**HOW TO COMPLETE THIS TASK**: Omit every picture and output the rest of the records exactly as they are.

Records contained in a dataset:
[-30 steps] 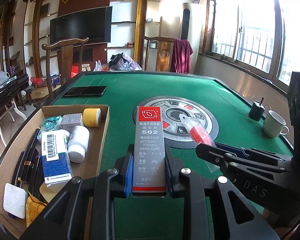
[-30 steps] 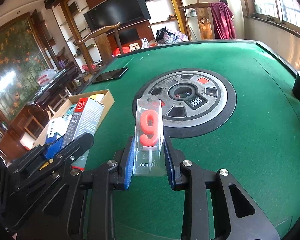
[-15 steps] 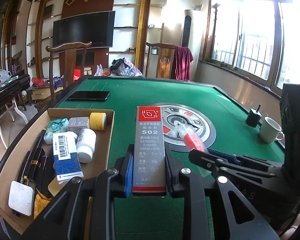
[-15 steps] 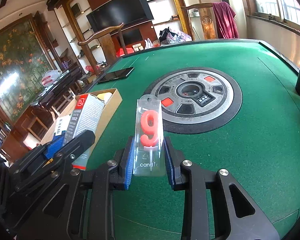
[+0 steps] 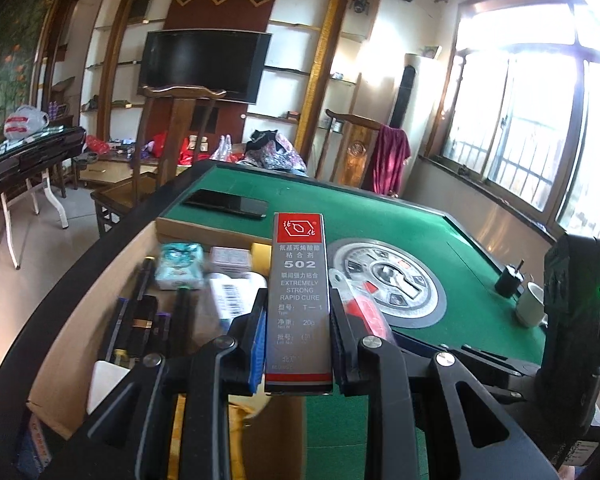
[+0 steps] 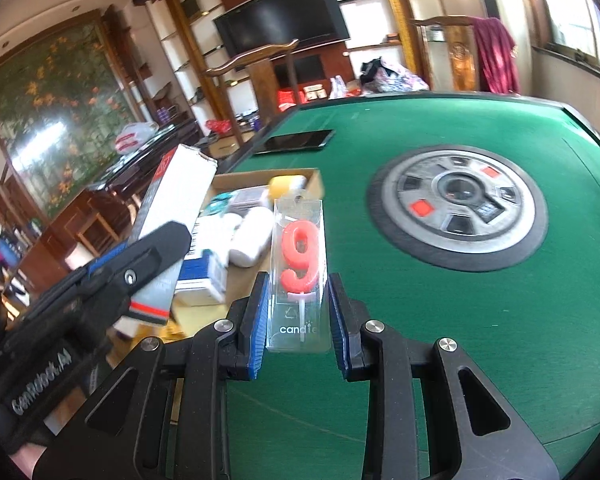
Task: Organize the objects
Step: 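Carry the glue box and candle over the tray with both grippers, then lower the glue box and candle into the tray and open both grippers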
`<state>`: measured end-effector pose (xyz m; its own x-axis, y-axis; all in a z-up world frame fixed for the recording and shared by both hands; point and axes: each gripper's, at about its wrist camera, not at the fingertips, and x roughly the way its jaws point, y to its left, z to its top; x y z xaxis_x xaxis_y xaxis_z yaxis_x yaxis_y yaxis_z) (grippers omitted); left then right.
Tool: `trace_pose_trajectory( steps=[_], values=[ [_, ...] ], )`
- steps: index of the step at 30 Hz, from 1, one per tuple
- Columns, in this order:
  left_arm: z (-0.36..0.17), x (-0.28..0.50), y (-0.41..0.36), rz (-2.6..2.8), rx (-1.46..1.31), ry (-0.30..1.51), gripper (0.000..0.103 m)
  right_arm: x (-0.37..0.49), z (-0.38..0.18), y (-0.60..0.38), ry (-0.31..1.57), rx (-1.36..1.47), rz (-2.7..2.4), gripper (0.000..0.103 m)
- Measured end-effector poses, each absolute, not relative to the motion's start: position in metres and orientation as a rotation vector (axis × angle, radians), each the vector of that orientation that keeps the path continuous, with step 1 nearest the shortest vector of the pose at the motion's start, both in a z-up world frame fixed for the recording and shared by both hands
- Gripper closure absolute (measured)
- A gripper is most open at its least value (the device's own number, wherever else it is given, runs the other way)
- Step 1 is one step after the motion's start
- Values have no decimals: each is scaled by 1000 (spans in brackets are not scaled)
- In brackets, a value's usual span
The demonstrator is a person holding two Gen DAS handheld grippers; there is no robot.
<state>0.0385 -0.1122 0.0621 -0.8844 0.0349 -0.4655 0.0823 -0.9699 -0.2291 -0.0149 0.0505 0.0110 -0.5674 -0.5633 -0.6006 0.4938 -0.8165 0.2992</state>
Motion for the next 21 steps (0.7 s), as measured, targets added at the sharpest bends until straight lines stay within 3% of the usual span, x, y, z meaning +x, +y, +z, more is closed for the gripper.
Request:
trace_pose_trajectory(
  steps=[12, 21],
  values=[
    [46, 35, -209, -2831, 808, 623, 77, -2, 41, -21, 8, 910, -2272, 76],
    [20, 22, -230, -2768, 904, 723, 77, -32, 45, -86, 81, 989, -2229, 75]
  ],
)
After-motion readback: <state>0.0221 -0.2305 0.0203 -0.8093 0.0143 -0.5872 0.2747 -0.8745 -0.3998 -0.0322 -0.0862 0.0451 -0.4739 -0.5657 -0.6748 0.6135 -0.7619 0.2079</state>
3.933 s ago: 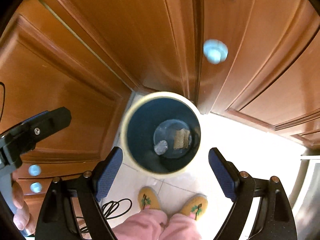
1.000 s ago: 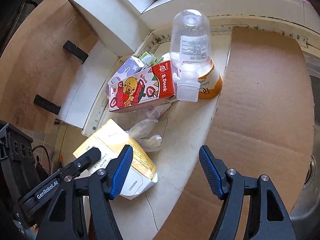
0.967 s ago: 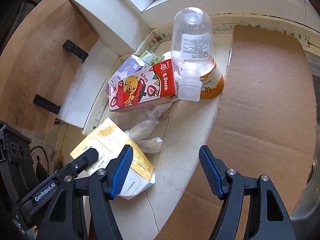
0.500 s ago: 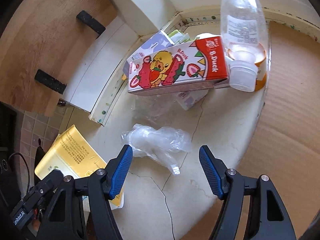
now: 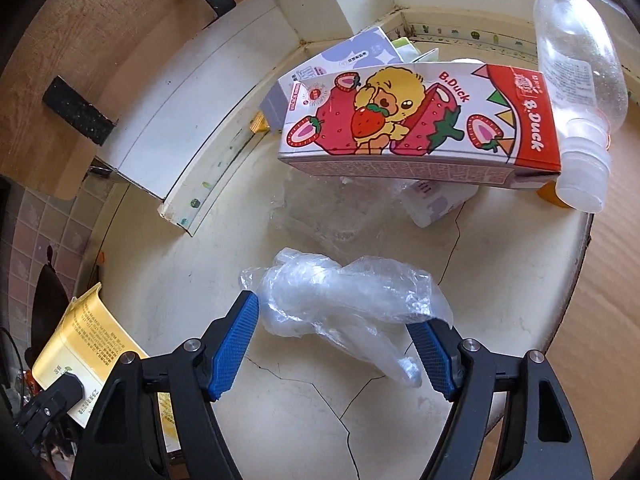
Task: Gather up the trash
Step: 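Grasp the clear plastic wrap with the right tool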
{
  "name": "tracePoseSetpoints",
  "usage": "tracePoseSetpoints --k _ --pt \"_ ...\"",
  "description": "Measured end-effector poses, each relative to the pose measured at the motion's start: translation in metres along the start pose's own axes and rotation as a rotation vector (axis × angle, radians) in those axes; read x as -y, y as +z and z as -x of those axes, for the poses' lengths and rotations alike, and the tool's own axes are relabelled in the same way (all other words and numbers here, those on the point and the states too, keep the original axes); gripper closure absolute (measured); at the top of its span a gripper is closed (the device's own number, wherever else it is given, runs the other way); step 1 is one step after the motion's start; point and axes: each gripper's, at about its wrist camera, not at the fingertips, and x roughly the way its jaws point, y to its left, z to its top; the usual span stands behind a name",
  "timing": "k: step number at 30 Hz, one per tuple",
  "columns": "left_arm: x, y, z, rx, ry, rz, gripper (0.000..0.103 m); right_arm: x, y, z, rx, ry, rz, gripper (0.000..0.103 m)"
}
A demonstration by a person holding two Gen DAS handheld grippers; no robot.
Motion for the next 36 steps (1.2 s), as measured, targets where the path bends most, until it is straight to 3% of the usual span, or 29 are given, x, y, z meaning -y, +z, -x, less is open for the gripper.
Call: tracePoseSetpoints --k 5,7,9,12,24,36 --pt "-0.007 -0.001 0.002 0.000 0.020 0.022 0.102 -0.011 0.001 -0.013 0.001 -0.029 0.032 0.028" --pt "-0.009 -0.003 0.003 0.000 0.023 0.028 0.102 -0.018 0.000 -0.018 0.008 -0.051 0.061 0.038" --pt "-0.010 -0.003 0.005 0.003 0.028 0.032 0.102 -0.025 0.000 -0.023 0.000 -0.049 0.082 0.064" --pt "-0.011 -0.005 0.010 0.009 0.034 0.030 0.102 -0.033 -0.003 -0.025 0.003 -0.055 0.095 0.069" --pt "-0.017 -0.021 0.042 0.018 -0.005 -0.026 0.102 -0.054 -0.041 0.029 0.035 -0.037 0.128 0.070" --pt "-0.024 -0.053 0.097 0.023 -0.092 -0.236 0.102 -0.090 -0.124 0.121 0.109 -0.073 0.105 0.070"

**THE ANSWER**:
[-30 steps] 
[-30 steps] 
[-15 steps] 
[-15 steps] 
[+0 steps] 
[+0 steps] 
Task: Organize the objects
Step: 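Carry the glue box and candle over the tray with both grippers, then lower the glue box and candle into the tray and open both grippers
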`<state>`: measured end-effector pose (xyz m; its own x-axis, y-axis; all in a z-up world frame fixed for the recording and shared by both hands; point and axes: each gripper's, at about its wrist camera, not at the fingertips, and x roughly the way its jaws point, y to its left, z to its top; x y z xaxis_x xaxis_y xaxis_z yaxis_x yaxis_y yaxis_z) (grippers omitted); left then right.
Tool: `trace_pose_trajectory( steps=[_], values=[ [_, ...] ], )`
- steps: index of the step at 30 Hz, from 1, one per tuple
- Columns, in this order:
  left_arm: z (-0.36..0.17), x (-0.28..0.50), y (-0.41..0.36), rz (-2.6..2.8), rx (-1.46..1.31), ry (-0.30..1.51), gripper (0.000..0.103 m)
  right_arm: x (-0.37..0.49), z (-0.38..0.18), y (-0.60..0.38), ry (-0.31..1.57), rx (-1.36..1.47), rz (-2.7..2.4), gripper (0.000..0.103 m)
- Measured end-effector poses, each absolute, not relative to the motion's start: position in metres and orientation as a rotation vector (axis × angle, radians), each the vector of that orientation that keeps the path continuous, with step 1 nearest the shortest vector of the pose at the motion's start, both in a z-up world frame fixed for the recording and shared by both hands
- Gripper closure absolute (measured)
- A gripper is most open at its least value (the device's own number, wherever else it is given, runs the other way)
- Step 1 is one step after the motion's start
- Values have no decimals: each is scaled by 1000 (spans in brackets are not scaled)
- In brackets, a value's usual span
The demonstrator is a person holding two Gen DAS handheld grippers; there is no robot.
<state>0.0385 -0.1122 0.0621 -0.8844 0.0349 -0.4655 0.0823 -0.9699 -0.2291 -0.0149 0.0505 0.0110 -0.5674 -0.5633 -0.6006 0.4938 -0.8165 0.2992</state>
Motion for the next 21 steps (0.7 s), as measured, targets added at the sharpest bends until straight lines stay within 3% of the usual span, x, y, z meaning +x, +y, +z, more is closed for the gripper.
Request:
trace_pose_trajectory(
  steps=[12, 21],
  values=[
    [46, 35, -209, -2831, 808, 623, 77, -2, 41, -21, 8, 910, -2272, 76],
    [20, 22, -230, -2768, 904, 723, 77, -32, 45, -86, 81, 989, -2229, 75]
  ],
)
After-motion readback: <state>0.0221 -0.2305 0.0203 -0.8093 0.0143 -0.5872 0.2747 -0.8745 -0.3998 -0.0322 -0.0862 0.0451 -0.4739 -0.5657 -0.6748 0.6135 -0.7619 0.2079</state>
3.933 s ago: 
1.000 s ago: 
0.967 s ago: 
0.500 s ago: 
now: 
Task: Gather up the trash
Step: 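Grasp the clear plastic wrap with the right tool
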{
  "name": "tracePoseSetpoints",
  "usage": "tracePoseSetpoints --k _ --pt \"_ ...\"",
  "description": "Measured end-effector poses, each relative to the pose measured at the motion's start: translation in metres along the start pose's own axes and rotation as a rotation vector (axis × angle, radians) in those axes; read x as -y, y as +z and z as -x of those axes, for the poses' lengths and rotations alike, and the tool's own axes are relabelled in the same way (all other words and numbers here, those on the point and the states too, keep the original axes); gripper closure absolute (measured); at the top of its span a gripper is closed (the device's own number, wherever else it is given, runs the other way); step 1 is one step after the motion's start; point and axes: each gripper's, at about its wrist camera, not at the fingertips, and x roughly the way its jaws point, y to its left, z to its top; the usual span stands behind a name",
  "timing": "k: step number at 30 Hz, one per tuple",
  "columns": "left_arm: x, y, z, rx, ry, rz, gripper (0.000..0.103 m); right_arm: x, y, z, rx, ry, rz, gripper (0.000..0.103 m)"
}
A demonstration by a person holding two Gen DAS handheld grippers; no robot.
Motion for the next 36 steps (1.2 s), as measured, targets where the path bends most, until it is straight to 3% of the usual span, or 29 are given, x, y, z meaning -y, +z, -x, less is open for the gripper.
Call: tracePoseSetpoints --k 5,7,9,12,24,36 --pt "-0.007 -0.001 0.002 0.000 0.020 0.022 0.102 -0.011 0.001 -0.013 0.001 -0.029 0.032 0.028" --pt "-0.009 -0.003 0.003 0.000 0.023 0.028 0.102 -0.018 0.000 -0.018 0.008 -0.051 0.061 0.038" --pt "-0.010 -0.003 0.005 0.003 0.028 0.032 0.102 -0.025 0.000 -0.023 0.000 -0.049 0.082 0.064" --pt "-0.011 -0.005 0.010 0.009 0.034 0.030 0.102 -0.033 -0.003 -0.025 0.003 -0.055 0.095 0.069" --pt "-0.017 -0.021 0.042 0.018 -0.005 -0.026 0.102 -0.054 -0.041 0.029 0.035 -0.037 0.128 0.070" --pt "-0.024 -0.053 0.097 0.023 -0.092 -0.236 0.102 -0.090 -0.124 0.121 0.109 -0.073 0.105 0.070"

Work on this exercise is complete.